Sasquatch, Live Reviews
05/29/2016
Jacob Webb
photos by Brittany Feenstra (view set)

"Scottish people and the sun don't go well together," remarked The Twilight Sad frontman James Graham as he and his black-clad bandmates took a sunlight- and wind-drenched stage. However, perhaps the dissonance between the Scots and Vitamin D fueled Graham and his comrades because, despite the circumstances, the Glasgow quintet delivered a cathartic hour of noisy fury. Their latest LP, 2014's Nobody Wants to Be Here, Nobody Wants To Leave, is their most direct and least distorted album to date, but that didn't seem to factor into their Sasquatch set, which was defined by Andy Macfarlane's grinding guitar and drummer Mark Devine's abuse of his crash cymbal and snare.

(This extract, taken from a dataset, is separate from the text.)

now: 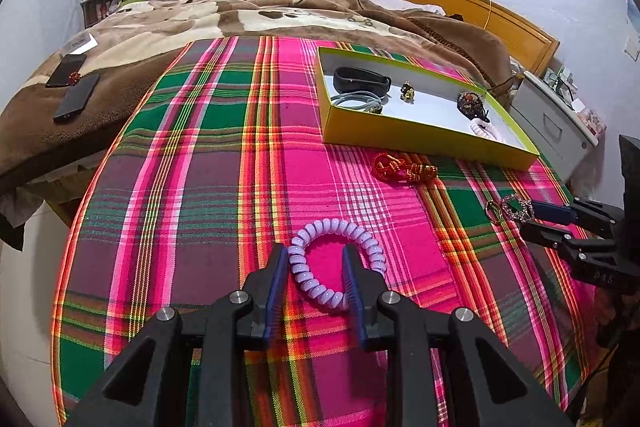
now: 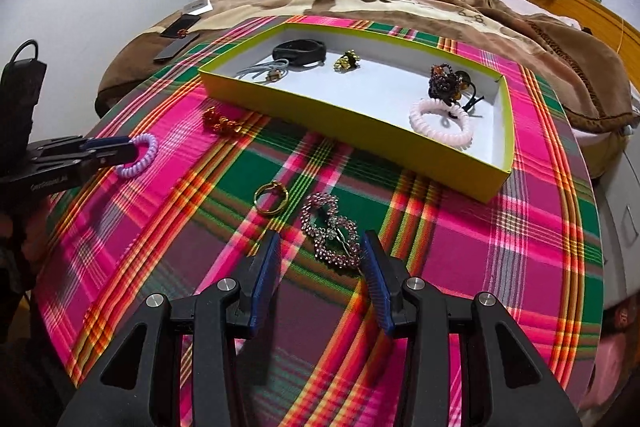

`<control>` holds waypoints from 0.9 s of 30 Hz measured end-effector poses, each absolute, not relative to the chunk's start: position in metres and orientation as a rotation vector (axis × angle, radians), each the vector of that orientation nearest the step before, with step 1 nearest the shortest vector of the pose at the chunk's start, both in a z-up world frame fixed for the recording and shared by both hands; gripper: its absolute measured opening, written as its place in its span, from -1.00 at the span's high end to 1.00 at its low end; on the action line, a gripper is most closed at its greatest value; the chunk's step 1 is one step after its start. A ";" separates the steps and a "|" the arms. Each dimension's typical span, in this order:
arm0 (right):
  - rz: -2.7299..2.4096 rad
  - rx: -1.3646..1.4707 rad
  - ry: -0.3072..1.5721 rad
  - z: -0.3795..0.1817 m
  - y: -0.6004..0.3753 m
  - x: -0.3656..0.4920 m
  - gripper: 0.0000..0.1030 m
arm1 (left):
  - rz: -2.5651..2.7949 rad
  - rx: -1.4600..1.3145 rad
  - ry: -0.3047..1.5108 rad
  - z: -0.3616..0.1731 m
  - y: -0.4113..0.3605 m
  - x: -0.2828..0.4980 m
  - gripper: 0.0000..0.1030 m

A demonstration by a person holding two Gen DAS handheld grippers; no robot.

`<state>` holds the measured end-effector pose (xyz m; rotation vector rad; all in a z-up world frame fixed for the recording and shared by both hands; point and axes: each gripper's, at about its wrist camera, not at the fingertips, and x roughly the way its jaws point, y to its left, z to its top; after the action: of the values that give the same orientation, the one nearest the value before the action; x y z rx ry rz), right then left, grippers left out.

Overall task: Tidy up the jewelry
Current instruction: 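Grasp the lavender coil bracelet with the left gripper while the right gripper grasps the silver rhinestone pendant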

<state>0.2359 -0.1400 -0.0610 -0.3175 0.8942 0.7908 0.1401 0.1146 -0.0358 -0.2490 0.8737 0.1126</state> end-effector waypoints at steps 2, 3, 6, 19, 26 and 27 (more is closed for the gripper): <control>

Even if angsty songs like "Last January", "Reflection of the Television", and "I Became A Prostitute" sound like they were written to be shouted in a cold Scottish basement, their scale worked unexpectedly well on a large stage. The key to this, however, was Graham's commanding, enrapturing presence, shouting and yelling off the microphone in between vocal parts for the full duration of the set before calmly thanking the crowd and walking off, as if he didn't just purge a few more of his ghosts in the midday sun.